かつて自然主義文学の私小説が一世を風靡した時、最終的に、小説のネタのためにスキャンダラスな生き方をする本末転倒な作家が現れることによって、自然主義文学のムーブメントは衰退していったといいます。

ユーチューバーのしている事はそれに似ているのかもしれません。

しかし、最終的に文学作品を作る必要はなく、ただ再生回数を稼げば良いのですから本末転倒だろうが、ユーチューバーの方法論が廃れていく事はないでしょう。

なんにしても、私生活は金になるということです。

田口翔は犯罪者だが憎み切れない

もし自分のの銀行口座に大金が誤送金された時、どうするでしょうか。

田口翔と同じことをしないことを、断言できない人も多いでしょう。

また静かに暮らしていた人間が、誤送金によって人生を翻弄されたことに同情も集まりました。

田口翔は罪は犯したものの、憎み切れない理由を持っていて、お騒がせ系YouTubeタレントとして、格好の素材なのかもしれません。

今後、こうした“インスタント有名人”をスカウトする流れが続くでしょう。

それに対する違和感はなくもないけれど、それを否定する理由も全く見出せないのです。

個人が巨大な発信力を持つ現代社会は、かつて経験したことがないほど変な社会となりました。

アンディ・ウォーホルが「未来には、誰でも15分間は世界的な有名人になれるだろう」と言ったのは50年以上前のこと。
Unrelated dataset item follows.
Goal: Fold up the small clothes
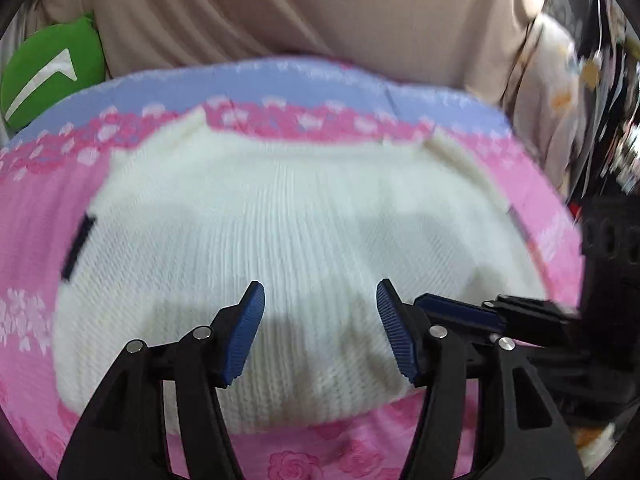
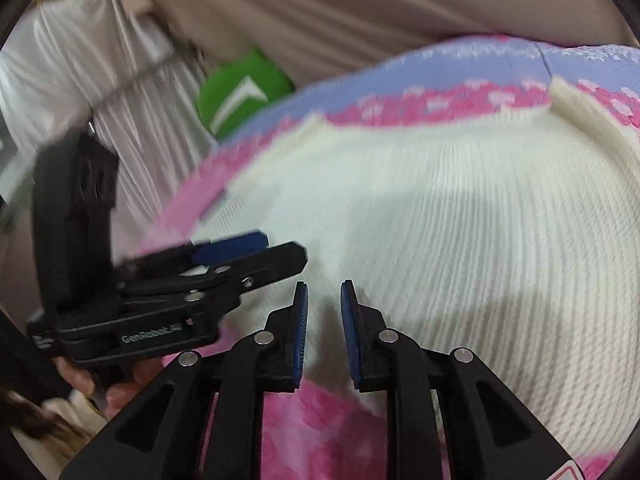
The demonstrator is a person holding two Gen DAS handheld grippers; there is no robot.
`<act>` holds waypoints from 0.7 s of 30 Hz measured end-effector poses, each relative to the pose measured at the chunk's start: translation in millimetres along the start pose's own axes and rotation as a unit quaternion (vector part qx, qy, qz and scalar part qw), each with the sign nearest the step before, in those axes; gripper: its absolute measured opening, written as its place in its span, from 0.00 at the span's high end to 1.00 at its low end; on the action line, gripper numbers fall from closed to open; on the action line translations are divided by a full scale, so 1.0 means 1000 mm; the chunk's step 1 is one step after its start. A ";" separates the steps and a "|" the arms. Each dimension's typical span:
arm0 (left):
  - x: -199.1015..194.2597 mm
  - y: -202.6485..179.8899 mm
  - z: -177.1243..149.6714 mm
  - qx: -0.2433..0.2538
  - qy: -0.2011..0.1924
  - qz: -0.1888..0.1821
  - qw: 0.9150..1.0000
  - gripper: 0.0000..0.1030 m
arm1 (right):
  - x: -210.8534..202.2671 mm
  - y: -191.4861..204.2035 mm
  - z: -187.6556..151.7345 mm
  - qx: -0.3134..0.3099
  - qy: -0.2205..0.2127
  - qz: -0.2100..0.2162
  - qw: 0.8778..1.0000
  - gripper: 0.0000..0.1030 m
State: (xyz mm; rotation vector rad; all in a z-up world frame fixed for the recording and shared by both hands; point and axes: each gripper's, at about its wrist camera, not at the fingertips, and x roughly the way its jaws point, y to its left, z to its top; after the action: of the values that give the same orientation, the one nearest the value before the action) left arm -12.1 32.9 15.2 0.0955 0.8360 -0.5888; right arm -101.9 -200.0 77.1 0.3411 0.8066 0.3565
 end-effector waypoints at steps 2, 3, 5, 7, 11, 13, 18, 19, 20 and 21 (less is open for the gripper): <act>0.004 0.015 -0.014 -0.008 0.012 0.021 1.000 0.51 | -0.003 -0.014 -0.011 0.007 0.010 -0.037 0.999 0.82; -0.002 0.028 -0.020 -0.018 0.010 0.021 1.000 0.52 | -0.016 -0.030 -0.017 0.031 0.009 -0.047 0.998 0.83; -0.013 0.053 -0.030 -0.039 0.010 0.051 0.998 0.52 | -0.040 -0.060 -0.029 0.065 -0.001 -0.089 0.994 0.90; -0.026 0.085 -0.044 -0.069 0.012 0.071 0.995 0.54 | -0.071 -0.097 -0.048 0.112 -0.015 -0.103 0.988 0.99; -0.053 0.120 -0.055 -0.124 0.005 0.045 0.991 0.64 | -0.121 -0.136 -0.074 0.188 -0.053 -0.126 0.973 1.00; -0.067 0.123 -0.045 -0.135 -0.016 0.039 0.990 0.60 | -0.136 -0.133 -0.066 0.183 -0.079 -0.142 0.969 0.89; -0.077 0.110 0.022 -0.104 -0.100 0.056 0.988 0.32 | -0.144 -0.117 0.003 0.117 -0.165 -0.176 0.963 0.42; -0.069 0.108 0.040 -0.102 -0.108 0.071 0.986 0.27 | -0.136 -0.119 0.024 0.110 -0.172 -0.170 0.964 0.41; -0.058 0.108 0.055 -0.103 -0.111 0.078 0.985 0.22 | -0.128 -0.122 0.041 0.111 -0.176 -0.166 0.964 0.38; -0.046 0.110 0.069 -0.105 -0.110 0.085 0.985 0.22 | -0.120 -0.126 0.053 0.114 -0.177 -0.163 0.964 0.36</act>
State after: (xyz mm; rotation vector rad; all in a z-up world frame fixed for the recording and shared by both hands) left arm 68.0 125.4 78.7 -0.0897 0.6624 -0.3406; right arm -116.0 -372.2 133.8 0.4645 0.5384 -0.1074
現在はその15分間を、瞬く間にお金に変換することができる仕組みが出来上がっているのです。

やっぱり変な社会です。

ネットの声

「悪名は無名に勝るとはよく言ったもんだ。強力な後ろ盾があっての事だと思うし、これが普通になったらそれこそ世の中無法地帯になると思う。正しい事が評価され、評価されるべき人がキチンと評価される世の中であって欲しい。」

「一時お金は入るのかもしれないが、自身を晒すことだからなぁ。それに伴うストレス分は相殺されるくらいならいいけど、どうだろうね。借金返しちゃったらみんな興味なくなるかもだし。
金の匂いのところにはすぐ群がる人も要るから、そういうのに上手く利用されてポイッてならないよう、やはり地に足付けて別の事も同時進行がいいと思うけどね。
まぁ、ある意味持ってる人なんだろうから、その運使い果たしちゃったってならないように。他人事だからどーでもいいけど。」

「田口被告がユーチューブで稼げるかどうかは、結局視聴する側の判断次第かと。
ユーチューブという職業の特殊性は知りつつも、この様な事例がまかり通り、どんな手段であれ有名になってさえしまえば、稼げて勝ち組になれるようでは、全うな世の中とは思えない。